Burundi: Angry displaced families demand land

News and Press Release
Originally published
[This report does not necessarily reflect the views of the United Nations]
BUJUMBURA, 27 July (IRIN) - Hundreds of internally displaced people (IPDs) have been camping out in front of a government building in Bujumbura since Monday to demand land they claim the government confiscated from them.

"We won't leave unless our problem has been settled," a middle-aged man told IRIN on Wednesday.

He, like the other IDPs in front of the government building, say they represent 609 families who have been displaced since Burundi's civil war started in 1993. They claim to have been given land in Bujumbura's Kinama neighbourhood by the former head of state Pierre Buyoya.

Buyoya visited the IDPs at Kinama in 1997 and made the announcement on national radio. However the IDPs have no documents to prove it.

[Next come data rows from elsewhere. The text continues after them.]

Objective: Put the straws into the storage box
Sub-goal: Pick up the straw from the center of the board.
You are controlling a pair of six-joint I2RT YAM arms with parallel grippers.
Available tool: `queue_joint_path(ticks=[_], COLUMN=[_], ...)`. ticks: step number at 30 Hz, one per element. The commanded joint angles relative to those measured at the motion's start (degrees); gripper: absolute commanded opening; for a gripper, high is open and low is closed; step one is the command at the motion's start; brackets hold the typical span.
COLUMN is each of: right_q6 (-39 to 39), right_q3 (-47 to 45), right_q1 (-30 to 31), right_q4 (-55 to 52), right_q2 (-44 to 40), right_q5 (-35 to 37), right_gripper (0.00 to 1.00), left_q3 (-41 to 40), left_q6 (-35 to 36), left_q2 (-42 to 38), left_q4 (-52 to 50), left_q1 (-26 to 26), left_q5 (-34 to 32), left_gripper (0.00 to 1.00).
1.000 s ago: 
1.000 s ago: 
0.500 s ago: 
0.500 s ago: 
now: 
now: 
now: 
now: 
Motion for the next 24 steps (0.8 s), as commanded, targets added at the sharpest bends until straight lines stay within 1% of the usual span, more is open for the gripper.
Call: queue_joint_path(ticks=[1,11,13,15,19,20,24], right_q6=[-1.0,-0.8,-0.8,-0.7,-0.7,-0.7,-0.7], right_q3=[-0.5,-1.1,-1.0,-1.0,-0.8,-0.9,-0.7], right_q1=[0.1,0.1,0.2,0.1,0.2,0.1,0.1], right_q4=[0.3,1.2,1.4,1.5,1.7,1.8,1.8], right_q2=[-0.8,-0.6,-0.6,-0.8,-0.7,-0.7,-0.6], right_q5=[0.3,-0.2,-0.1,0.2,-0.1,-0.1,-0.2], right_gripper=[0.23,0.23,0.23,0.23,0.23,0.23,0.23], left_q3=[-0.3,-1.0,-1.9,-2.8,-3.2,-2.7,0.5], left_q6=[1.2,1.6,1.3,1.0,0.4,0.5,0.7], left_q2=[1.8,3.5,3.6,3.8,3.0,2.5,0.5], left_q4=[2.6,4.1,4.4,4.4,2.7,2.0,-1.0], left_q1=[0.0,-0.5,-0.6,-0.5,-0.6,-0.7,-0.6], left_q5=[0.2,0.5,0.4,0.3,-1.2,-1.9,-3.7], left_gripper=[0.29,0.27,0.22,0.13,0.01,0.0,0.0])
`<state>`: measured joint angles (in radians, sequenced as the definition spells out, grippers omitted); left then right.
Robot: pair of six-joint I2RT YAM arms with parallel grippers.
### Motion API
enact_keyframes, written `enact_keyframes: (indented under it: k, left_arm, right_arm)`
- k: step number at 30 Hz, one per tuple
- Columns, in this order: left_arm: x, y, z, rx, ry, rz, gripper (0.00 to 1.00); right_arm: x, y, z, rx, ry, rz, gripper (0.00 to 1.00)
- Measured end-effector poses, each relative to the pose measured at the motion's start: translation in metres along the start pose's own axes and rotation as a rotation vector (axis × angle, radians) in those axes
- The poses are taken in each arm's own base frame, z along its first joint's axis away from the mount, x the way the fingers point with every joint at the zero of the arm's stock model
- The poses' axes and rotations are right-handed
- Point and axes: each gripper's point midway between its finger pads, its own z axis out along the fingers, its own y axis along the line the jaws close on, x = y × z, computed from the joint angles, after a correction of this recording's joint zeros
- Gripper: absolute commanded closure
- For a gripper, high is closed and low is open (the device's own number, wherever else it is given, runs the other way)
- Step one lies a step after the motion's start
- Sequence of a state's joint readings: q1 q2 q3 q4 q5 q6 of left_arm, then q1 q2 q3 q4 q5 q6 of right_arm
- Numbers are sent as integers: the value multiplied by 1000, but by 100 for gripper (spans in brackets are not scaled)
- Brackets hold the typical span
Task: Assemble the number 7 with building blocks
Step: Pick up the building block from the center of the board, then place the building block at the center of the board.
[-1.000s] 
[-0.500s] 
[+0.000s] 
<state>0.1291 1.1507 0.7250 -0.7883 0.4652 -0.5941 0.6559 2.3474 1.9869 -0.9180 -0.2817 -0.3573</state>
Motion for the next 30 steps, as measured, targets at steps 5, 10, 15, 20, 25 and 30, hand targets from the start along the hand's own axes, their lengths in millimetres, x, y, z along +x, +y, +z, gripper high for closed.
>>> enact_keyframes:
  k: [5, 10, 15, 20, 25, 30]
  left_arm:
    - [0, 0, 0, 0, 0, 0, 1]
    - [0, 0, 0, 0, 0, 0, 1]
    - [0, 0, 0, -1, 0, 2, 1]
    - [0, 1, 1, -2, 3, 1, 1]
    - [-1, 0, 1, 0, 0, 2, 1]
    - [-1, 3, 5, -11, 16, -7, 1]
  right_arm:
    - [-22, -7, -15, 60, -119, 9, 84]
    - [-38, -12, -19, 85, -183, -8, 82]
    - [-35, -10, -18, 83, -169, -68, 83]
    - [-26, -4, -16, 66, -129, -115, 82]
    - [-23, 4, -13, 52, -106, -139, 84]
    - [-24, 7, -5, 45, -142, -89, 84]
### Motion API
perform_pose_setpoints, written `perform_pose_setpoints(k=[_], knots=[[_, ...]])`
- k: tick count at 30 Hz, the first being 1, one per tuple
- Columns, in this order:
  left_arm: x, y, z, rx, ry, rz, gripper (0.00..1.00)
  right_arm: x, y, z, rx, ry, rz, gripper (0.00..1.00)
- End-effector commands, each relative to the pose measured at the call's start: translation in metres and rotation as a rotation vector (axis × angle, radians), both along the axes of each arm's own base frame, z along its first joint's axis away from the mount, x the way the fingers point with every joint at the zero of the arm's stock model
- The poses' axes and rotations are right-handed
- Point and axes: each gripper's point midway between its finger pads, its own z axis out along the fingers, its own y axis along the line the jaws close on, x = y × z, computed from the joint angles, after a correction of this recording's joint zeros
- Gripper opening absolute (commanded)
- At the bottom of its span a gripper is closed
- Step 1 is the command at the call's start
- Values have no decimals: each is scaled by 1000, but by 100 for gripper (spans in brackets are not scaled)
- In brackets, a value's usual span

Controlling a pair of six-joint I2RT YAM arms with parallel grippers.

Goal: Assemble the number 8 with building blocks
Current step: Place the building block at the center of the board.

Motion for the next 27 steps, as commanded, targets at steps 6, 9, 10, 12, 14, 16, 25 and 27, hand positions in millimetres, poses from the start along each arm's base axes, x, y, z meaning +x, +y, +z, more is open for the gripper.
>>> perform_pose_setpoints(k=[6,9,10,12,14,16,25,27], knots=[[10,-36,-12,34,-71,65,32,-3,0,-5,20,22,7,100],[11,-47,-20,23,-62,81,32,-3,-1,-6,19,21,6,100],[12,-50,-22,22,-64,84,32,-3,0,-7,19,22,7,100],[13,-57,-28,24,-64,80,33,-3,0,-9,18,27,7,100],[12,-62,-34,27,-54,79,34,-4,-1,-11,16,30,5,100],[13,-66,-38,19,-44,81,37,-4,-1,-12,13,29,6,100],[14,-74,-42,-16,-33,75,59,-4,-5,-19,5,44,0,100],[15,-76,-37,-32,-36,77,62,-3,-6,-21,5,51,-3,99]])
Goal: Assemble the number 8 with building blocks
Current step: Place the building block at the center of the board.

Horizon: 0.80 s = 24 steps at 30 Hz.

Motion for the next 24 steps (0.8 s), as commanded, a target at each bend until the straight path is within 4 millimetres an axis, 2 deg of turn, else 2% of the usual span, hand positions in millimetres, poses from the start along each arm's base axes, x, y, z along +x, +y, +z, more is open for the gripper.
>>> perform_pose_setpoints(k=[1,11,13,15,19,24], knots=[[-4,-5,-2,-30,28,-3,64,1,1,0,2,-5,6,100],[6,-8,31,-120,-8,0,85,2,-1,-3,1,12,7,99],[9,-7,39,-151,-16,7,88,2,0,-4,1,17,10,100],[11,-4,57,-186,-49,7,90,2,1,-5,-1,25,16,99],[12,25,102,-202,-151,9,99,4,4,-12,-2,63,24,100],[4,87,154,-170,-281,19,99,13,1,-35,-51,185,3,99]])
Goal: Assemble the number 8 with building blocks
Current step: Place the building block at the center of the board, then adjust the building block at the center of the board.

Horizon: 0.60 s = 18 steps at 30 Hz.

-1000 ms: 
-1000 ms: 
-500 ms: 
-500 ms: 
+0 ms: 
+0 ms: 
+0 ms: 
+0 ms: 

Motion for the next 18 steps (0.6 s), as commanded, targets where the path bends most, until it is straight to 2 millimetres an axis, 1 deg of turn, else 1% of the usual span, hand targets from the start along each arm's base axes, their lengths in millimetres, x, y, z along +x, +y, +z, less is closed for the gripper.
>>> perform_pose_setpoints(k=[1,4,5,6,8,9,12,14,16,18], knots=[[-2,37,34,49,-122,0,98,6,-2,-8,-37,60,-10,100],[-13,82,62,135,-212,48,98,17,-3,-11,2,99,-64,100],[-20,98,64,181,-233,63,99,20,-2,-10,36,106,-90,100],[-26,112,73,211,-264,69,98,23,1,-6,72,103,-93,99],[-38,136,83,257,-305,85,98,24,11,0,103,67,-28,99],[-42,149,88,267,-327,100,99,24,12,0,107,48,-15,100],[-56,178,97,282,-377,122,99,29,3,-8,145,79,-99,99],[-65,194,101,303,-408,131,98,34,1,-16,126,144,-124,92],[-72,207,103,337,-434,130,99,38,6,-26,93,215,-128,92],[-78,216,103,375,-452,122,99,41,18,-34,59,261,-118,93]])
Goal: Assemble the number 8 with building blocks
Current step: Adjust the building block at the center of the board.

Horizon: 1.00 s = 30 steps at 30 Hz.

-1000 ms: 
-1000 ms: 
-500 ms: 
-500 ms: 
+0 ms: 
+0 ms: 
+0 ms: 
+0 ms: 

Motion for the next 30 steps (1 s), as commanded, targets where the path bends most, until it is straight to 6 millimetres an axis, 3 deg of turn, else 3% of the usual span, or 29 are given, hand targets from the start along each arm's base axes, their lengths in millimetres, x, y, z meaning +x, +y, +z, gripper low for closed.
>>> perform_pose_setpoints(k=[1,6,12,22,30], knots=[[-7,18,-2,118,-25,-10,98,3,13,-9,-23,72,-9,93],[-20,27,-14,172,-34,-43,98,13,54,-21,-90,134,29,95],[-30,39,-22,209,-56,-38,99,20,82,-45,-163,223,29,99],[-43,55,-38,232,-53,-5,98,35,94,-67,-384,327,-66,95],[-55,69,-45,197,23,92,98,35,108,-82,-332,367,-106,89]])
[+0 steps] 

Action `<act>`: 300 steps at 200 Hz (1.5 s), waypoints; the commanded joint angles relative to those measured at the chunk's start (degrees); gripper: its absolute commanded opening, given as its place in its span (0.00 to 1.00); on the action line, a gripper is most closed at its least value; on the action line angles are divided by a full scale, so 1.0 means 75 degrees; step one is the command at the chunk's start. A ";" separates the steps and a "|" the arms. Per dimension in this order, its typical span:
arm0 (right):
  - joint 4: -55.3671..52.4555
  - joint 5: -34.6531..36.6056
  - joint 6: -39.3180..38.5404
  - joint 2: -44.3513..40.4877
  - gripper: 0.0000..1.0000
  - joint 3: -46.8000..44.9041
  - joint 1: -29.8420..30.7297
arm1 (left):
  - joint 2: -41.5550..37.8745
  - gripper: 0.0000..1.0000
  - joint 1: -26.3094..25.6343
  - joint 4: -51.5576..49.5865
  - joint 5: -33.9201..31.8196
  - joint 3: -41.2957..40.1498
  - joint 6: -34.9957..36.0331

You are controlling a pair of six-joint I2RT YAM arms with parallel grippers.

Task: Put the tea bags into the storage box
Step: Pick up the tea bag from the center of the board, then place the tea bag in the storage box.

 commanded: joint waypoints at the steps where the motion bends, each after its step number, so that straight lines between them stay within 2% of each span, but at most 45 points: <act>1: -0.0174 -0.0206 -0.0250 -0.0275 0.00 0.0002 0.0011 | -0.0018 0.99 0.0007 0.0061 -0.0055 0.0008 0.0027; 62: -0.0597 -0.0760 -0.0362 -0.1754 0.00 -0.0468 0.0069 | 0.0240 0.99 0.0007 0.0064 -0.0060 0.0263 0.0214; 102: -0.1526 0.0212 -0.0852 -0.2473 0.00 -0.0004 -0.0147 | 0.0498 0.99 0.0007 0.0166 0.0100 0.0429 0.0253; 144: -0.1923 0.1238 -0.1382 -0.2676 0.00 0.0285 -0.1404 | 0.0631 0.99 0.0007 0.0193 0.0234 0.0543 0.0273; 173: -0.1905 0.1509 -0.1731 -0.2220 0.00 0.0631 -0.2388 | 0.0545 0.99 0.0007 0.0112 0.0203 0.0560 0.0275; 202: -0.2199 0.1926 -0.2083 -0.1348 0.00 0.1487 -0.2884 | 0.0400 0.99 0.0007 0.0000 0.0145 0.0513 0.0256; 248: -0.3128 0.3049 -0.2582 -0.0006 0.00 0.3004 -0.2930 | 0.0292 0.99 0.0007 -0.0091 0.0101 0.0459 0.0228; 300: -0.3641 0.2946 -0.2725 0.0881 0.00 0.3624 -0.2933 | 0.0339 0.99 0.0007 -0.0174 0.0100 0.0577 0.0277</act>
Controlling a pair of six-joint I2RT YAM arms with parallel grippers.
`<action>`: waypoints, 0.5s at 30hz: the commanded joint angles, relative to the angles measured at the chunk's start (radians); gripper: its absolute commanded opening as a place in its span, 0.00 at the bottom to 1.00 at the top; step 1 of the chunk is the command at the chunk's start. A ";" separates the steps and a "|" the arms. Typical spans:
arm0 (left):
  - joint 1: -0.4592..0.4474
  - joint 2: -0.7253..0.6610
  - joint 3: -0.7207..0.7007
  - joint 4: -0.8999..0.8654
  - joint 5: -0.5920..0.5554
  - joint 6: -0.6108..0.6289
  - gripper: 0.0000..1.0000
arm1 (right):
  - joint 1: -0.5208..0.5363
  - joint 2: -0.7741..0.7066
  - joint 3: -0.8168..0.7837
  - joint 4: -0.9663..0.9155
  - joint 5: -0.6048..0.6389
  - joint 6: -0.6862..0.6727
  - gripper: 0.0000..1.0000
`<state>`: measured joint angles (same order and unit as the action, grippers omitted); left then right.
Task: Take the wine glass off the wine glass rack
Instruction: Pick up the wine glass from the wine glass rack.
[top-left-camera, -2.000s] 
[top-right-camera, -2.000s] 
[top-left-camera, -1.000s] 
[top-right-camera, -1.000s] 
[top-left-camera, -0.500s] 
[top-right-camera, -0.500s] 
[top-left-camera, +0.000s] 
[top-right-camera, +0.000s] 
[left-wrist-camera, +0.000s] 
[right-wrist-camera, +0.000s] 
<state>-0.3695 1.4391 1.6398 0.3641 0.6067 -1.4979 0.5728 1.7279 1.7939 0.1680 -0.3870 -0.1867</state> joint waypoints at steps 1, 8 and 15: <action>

The current government has now parcelled the land out to civil servants. Two weeks ago bulldozers from the ministry of public works destroyed the IDPs houses on the land.

One of the IDPs said, "We built the houses thinking the plot is still ours. Nobody informed us [otherwise]."

The IDPs say they now fear being thrown out of their current shelters on the military base. "We may be chased from the barrack at any time now," said one of them. "Where will we go?"

The minister of public works, Salvator Ntahomenyereye told reporters on Tuesday that the land in Kinama definitely belongs to the state. "Ask [the IDPs] if they have any proof that they own land," he said.

He said the IDPs had been temporally settled there but he also said that 10 hectares of land has now allocated to the IDPs by the ministry in charge of refugees and IDPs.

One of the IDPs camped out in front of the ministry said none of the IDPs know what land the minister is talking about. "Tell him to show us where the land is and we leave immediately," he said.